Sunday, June 10, 2012

Transportation

My first car was a 1980 Honda Accord, that had been painted a bright red-orange using a can of latex wall paint.  I know because the extra paint was included in the price of the car.  Then I inherited a series of cars from my mom.  First a red Nissan Sentra.  Then a silver Toyota Corrolla.  Then I bought my first Prius.  Then Nathan bought the second.  And now we have a van that’s more like a yacht than an automobile.  I’ve loved each of these cars in their time.  They’ve all served me well, and each one holds special memories of places I’ve gone, songs I’ve sung, and friends I’ve traveled with.  

But the Westfalia Camper remains my dream car.  

My dad had several of these campervans when I was a kid, and I loved our camping road trips.  I loved the hours on the highway.  I loved all the places I could hang out during the trip (front seat, back seat, sometimes the middle seats, and if those were missing, I could dance on the center floor space...this was before seat belts were popular.)  I loved that in the evenings, we’d pop the top up, cook ourselves some dinner, curl up in sleeping bags, and sleep outside, but not quite outside.  I decided I would spend a good deal of my post-college life seeing the U.S. in my own Westfalia camper.  My friends and I called it my “Westfalia Camper Plan.”  Heteo suggested we drive to Tierra del Fuego.

I love the space you find on a road trip.  As much as I appreciate the sights and the sounds and songs and the snacks associated with being in the car for hours, it may be the room to think I appreciate most.  Something about the rhythm of the highway makes the mind a little looser, and more relaxed.  I was driving back from mom’s house when I came up with “meteowrite.”  I spent another such drive choosing carpet for the house I hoped Nathan and I would buy one day.  I mapped out the boy’s family history blog on a trip to Fresno.  I’ve “written” countless stories.  It’s easy to imagine when you’re driving.

For our honeymoon, Nathan and I traveled to New Zealand, and we spent three weeks driving a campervan.  It was heavenly.
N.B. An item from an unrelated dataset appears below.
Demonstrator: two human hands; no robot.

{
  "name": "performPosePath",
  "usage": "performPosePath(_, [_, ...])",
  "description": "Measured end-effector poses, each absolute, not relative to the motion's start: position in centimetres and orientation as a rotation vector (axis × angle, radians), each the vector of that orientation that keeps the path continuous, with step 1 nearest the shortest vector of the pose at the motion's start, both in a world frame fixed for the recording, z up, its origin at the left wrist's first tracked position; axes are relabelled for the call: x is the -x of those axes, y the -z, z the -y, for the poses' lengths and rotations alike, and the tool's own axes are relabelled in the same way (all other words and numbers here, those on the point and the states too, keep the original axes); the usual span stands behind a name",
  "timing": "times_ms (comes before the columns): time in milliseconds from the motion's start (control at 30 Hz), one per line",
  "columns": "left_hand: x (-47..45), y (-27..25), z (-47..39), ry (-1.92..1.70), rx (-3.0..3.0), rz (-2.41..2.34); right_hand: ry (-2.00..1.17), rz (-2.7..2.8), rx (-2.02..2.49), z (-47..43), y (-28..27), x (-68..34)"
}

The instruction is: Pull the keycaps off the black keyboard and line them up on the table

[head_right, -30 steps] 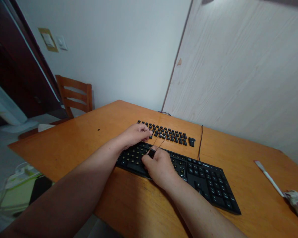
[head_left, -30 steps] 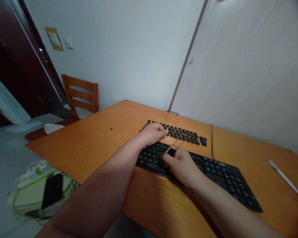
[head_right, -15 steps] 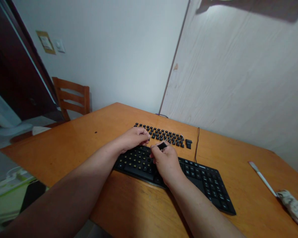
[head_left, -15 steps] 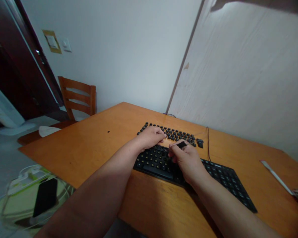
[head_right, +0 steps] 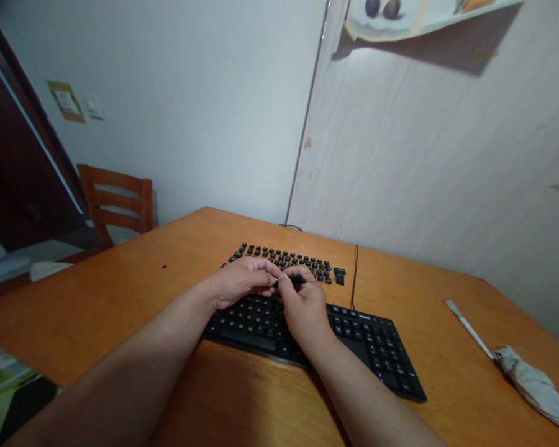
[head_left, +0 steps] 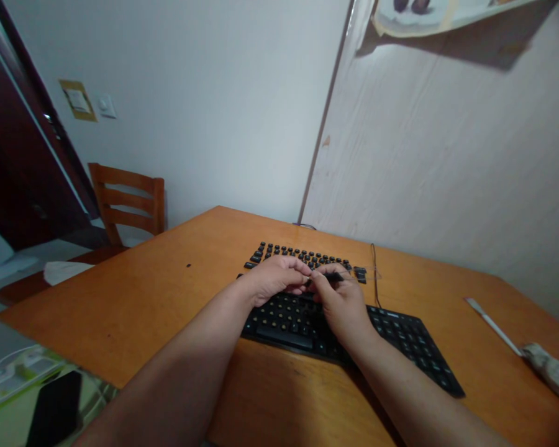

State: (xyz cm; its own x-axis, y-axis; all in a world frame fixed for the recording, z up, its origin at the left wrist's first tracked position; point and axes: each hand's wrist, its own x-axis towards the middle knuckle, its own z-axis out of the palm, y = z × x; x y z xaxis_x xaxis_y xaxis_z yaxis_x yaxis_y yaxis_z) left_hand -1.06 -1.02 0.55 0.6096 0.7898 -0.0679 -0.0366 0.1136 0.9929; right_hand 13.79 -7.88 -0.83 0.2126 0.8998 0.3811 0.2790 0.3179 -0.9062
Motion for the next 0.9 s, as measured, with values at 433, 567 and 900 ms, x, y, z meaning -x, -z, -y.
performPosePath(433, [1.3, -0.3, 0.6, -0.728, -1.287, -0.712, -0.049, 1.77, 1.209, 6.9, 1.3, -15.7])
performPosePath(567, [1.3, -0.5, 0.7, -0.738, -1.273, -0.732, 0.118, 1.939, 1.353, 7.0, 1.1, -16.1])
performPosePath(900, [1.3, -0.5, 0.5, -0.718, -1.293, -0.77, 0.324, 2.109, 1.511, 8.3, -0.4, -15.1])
Somewhere towards the end of our trip, I spent several hours imagining what it would be like to travel with our future children.  I bought us an imaginary RV, and pictured our cross-country road trips.  Perhaps the kids would be home schooled?  And they’d have their cameras, certainly.  My only requirement would be that they would update a blog, keeping a journal of their travels.  We’d drive and learn and see and think and document.

In real life, I don’t see the Westfalia Camper Plan as a viable option any time soon.  I don’t drive stick shift.  I don’t want to homeschool.  I like my job, I like my house.  But I do hope the boys develop a little bit of my wanderlust, and I hope they love a good road trip.  And they’d better like to blog.  Before too much longer, I’ll load them up in the yacht-van, pack some traveling tunes and some sleeping bags, and we’ll see where we end up.